Margaret Mead, 1925 (Courtesy of the Institute for Intercultural Studies, New York City). Inset: Ruth Benedict, 1931 (Special Collections, Vassar College Library).

USC historian Lois Banner spent a decade poring over volumes of journals, research papers and recently released love letters between anthropologists Margaret Mead and Ruth Benedict.

What she uncovered was an intense love relationship between Mead and Benedict that shaped both their research and their personal experiences.

Weaving the thousands of documents together, Banner has written the first biography of Mead and Benedict, “Intertwined Lives: Margaret Mead, Ruth Benedict and Their Circle” (Alfred A. Knopf, 2003). This is the first work to include previously restricted private letters and papers of Mead and Benedict.

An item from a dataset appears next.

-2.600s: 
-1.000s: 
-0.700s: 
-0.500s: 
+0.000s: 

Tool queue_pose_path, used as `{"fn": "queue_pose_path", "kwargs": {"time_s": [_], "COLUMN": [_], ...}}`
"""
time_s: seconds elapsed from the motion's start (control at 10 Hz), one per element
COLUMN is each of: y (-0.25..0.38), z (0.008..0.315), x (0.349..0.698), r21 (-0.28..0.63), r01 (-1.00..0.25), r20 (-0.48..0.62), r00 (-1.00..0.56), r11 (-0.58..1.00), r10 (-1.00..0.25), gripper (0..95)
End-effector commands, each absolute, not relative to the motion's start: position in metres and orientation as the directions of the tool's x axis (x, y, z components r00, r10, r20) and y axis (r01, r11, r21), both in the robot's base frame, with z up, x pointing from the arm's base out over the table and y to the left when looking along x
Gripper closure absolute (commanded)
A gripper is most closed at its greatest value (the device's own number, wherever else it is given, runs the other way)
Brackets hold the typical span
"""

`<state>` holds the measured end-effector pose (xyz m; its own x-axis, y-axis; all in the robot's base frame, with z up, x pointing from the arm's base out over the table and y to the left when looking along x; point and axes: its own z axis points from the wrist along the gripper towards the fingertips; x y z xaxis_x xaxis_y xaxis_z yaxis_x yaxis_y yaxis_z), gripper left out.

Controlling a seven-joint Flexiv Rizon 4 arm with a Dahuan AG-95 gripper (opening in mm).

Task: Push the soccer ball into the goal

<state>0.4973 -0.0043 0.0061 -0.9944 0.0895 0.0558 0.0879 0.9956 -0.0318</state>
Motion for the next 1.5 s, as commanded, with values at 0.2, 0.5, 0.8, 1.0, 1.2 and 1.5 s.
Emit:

With access to the complete archive of the two women – including the hundreds of letters opened to scholars in 2001 – Banner illustrates how Mead and Benedict responded to the social and political events of their time.

She also delves into the scholars’ complicated relationship, which began at Barnard College in 1922, while Mead and Benedict were a student and teaching assistant, respectively. Benedict was 15 years older than Mead.

“I wanted to look at both their personal and professional relationships, as well as their intimate circle of friends,” said Banner, a professor in the USC College of Letters, Arts & Sciences.

“These are two of the greatest women intellects, who had enormously hidden lives. Though they both were married – and believed very strongly in marriage – they were lovers. They had a very intense union.”

Banner examines their relationship in the context of family, friends, husbands, colleagues and their era’s events.

“Both Mead and Benedict believed in free-love doctrines that called for sexual experimentation and prohibited jealousy,” Banner said. “Both believed in marriage and feared their relationship could compromise their careers. They never took a photo together. The 25-year relationship was quite difficult and filled with problems. But they remained together and as friends until Benedict died at age 61.”

How important they were to one another’s research is unquestionable, Banner said.

“They modeled themselves on one another,” she said. “Their work was very much a conversation with one another. The friendship enabled them to have confidence in an academic and intellectual world that was controlled by men. It doubled their ability to take on the research.

“If they had never met, I’m not sure either would have made such a great mark,” Banner said. “That’s how important they were to one another.”

Benedict and Mead were modernists, and, as anthropologists, they considered themselves scientists.

“Accuracy was their standard,” Banner said. “However, they were theorists and did run the risk of stressing part of their material and not its entirety. Both were passionate, committed to their own arguments, hoping to find scientific truth.”

Mead, who looked at technology as the future, is widely known for her best-selling books “Coming of Age in Samoa” and “Sex and Temperament in Three Primitive Societies.”

“Mead correctly thought that technological innovations would be the determining factor in shaping the future,” Banner said. “She understood the importance of inventions, such as the computer.”

Benedict studied the relativity of cultures. She looked at how society defines deviance – including mental illness, criminal activity and juvenile delinquency.

“She was critical of American psychologists because she believed they measured one’s competence by Western culture rather than globally,” Banner said.

Benedict published the landmark studies “Patterns of Culture,” “Race” and “The Chrysanthemum and the Sword.”

“If Benedict had lived longer, she would have equaled Mead in research and notoriety,” Banner said.

Banner has written eight books; “Intertwined Lives” is her first biography of historical figures. She has taught history at USC since 1983.

“These women are heroic,” Banner said. “They really constructed lives and selves that were operational and admirable.

“As a biographer, you have a responsibility to let the reader interpret for themselves the subtleties of what happened. Everyone reads and interprets in the context of his or her own life.”